Task objective =
When you reach the line that has "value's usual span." in the material below, reproduce it and each line after it exactly, through the last one.

-- Opening Marker --

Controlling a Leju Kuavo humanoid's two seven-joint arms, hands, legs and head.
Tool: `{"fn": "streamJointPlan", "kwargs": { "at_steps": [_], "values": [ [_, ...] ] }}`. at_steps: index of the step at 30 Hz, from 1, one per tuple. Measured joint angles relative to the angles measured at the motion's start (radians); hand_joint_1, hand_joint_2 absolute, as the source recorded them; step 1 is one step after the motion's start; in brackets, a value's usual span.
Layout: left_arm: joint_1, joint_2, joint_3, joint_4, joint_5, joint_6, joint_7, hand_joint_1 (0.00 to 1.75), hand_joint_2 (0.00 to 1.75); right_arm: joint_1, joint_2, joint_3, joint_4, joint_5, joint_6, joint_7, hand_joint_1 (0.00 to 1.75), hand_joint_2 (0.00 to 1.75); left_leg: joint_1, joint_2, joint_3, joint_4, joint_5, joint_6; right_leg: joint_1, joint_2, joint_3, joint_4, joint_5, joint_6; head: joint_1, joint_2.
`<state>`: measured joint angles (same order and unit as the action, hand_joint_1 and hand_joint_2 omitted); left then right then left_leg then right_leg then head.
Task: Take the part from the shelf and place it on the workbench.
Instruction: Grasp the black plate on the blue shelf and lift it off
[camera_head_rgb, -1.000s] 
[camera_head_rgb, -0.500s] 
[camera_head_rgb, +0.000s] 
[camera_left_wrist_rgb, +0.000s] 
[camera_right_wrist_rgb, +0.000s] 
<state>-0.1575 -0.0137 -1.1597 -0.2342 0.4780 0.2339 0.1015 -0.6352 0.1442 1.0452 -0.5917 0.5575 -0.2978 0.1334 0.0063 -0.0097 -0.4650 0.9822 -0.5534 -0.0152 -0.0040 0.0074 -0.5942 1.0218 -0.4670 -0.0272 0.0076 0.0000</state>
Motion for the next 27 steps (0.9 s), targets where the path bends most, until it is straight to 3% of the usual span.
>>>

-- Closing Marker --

Task output =
Tool: `{"fn": "streamJointPlan", "kwargs": { "at_steps": [_], "values": [ [_, ...] ] }}`. at_steps: index of the step at 30 Hz, from 1, one per tuple. Measured joint angles relative to the angles measured at the motion's start (radians); hand_joint_1, hand_joint_2 absolute, as the source recorded them; step 1 is one step after the motion's start; in brackets, a value's usual span.
Layout: left_arm: joint_1, joint_2, joint_3, joint_4, joint_5, joint_6, joint_7, hand_joint_1 (0.00 to 1.75), hand_joint_2 (0.00 to 1.75); right_arm: joint_1, joint_2, joint_3, joint_4, joint_5, joint_6, joint_7, hand_joint_1 (0.00 to 1.75), hand_joint_2 (0.00 to 1.75); left_leg: joint_1, joint_2, joint_3, joint_4, joint_5, joint_6; right_leg: joint_1, joint_2, joint_3, joint_4, joint_5, joint_6; head: joint_1, joint_2.
`<state>`: measured joint angles (same order and unit as the action, hand_joint_1 and hand_joint_2 omitted); left then right then left_leg then right_leg then head.
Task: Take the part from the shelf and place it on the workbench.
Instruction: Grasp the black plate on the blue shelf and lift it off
[camera_head_rgb, -1.000s] 
[camera_head_rgb, -0.500s] 
[camera_head_rgb, +0.000s] 
[camera_left_wrist_rgb, +0.000s] 
[camera_right_wrist_rgb, +0.000s] 
<state>-0.1575 -0.0137 -1.1597 -0.2342 0.4780 0.2339 0.1015 -0.6352 0.1442 1.0452 -0.5917 0.5575 -0.2978 0.1334 0.0063 -0.0097 -0.4650 0.9822 -0.5534 -0.0152 -0.0040 0.0074 -0.5942 1.0218 -0.4670 -0.0272 0.0076 0.0000</state>
Motion for the next 27 steps (0.9 s), targets where the path bends most, until it is straight to 3% of the usual span.
>>>

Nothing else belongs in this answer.